Skip site navigation (1) Skip section navigation (2)

Re: 12 hour table vacuums

From: Gregory Stark <stark(at)enterprisedb(dot)com>
To: "Ron St-Pierre" <ron(dot)pgsql(at)shaw(dot)ca>
Cc: <pgsql-performance(at)postgresql(dot)org>
Subject: Re: 12 hour table vacuums
Date: 2007-10-23 16:38:29
Message-ID: 87y7dtokfu.fsf@oxford.xeocode.com (view raw or flat)
Thread:
Lists: pgsql-performance
"Ron St-Pierre" <ron(dot)pgsql(at)shaw(dot)ca> writes:

> We vacuum only a few of our tables nightly, this one is the last one because it
> takes longer to run.

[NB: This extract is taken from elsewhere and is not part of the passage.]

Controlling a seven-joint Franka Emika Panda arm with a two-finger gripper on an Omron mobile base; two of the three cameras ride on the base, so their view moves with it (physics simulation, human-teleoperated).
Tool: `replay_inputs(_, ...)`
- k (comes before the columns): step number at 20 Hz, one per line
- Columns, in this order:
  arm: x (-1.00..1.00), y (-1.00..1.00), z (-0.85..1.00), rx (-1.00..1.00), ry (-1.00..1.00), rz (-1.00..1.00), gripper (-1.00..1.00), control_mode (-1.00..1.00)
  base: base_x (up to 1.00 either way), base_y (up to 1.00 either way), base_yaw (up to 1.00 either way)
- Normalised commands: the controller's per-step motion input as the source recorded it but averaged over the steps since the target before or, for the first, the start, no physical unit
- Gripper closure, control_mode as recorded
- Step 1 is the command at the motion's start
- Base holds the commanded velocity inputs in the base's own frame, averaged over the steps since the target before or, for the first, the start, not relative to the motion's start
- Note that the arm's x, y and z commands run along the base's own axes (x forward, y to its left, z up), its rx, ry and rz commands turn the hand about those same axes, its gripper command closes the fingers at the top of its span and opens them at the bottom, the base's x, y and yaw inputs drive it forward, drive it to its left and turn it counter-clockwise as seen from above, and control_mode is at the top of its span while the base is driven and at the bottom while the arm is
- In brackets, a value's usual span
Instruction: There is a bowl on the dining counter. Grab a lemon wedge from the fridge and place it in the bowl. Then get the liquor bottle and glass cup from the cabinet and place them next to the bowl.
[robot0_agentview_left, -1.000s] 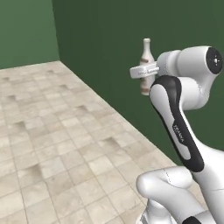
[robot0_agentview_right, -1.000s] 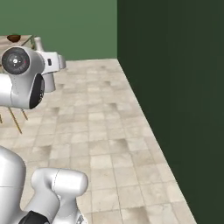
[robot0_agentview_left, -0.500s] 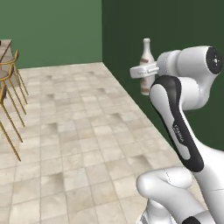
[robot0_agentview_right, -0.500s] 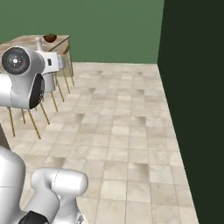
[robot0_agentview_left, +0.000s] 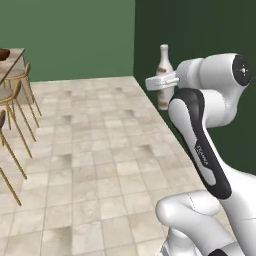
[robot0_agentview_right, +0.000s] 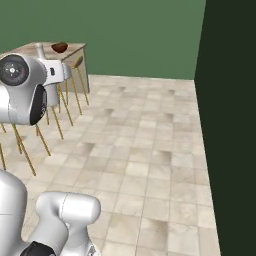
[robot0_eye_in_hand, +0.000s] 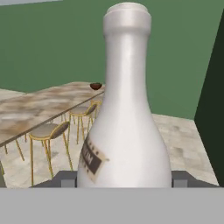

I'll probably re-index it soon, but I would appreciate any
> advice on how to speed up the vacuum process (and the db in general).
...
> vacuum_cost_delay = 200

Well speeding up vacuum isn't really useful in itself. In fact you have vacuum
configured to run quite slowly by having vacuum_cost_delay set so high. You
have it set to sleep 200ms every few pages. If you lower that it'll run faster
but take more bandwidth away from the foreground tasks.

> Here's the table information:
> The table has 140,000 rows, 130 columns (mostly NUMERIC), 60 indexes. 

For what it's worth NUMERIC columns take more space than you might expect.
Figure a minimum of 12 bytes your rows are at about 1.5k each even if the
non-numeric columns aren't large themselves. What are the other columns?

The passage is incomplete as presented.